Start the output with the opening line of the listing below and continue, reproducing each line exactly, up to and including the line that contains "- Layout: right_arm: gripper".

▽

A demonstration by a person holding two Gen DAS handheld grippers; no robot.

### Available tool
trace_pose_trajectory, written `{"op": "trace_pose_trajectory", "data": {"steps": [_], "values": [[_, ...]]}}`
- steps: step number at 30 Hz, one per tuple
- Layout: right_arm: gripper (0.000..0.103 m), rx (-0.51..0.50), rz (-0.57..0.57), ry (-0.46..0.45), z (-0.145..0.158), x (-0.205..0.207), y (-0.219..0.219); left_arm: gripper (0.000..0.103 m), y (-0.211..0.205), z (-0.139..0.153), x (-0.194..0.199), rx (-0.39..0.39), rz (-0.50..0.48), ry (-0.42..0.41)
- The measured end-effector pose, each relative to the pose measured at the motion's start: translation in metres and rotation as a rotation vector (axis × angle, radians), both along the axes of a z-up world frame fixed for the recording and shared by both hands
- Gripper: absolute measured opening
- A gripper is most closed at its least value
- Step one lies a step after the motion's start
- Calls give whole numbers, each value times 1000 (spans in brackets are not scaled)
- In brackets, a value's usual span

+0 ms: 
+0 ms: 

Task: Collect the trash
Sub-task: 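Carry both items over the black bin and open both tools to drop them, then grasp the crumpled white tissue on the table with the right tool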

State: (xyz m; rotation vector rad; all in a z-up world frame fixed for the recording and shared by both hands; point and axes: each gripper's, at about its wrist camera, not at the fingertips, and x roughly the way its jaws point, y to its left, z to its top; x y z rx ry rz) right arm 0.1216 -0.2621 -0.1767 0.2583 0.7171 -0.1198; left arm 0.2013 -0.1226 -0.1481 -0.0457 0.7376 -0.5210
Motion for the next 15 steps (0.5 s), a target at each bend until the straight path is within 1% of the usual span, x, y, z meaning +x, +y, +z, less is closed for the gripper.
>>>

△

> _REPLY_:
A demonstration by a person holding two Gen DAS handheld grippers; no robot.

### Available tool
trace_pose_trajectory, written `{"op": "trace_pose_trajectory", "data": {"steps": [_], "values": [[_, ...]]}}`
- steps: step number at 30 Hz, one per tuple
- Layout: right_arm: gripper (0.000..0.103 m), rx (-0.51..0.50), rz (-0.57..0.57), ry (-0.46..0.45), z (-0.145..0.158), x (-0.205..0.207), y (-0.219..0.219); left_arm: gripper (0.000..0.103 m), y (-0.211..0.205), z (-0.139..0.153), x (-0.194..0.199), rx (-0.39..0.39), rz (-0.50..0.48), ry (-0.42..0.41)

Nothing further is needed to complete this exercise.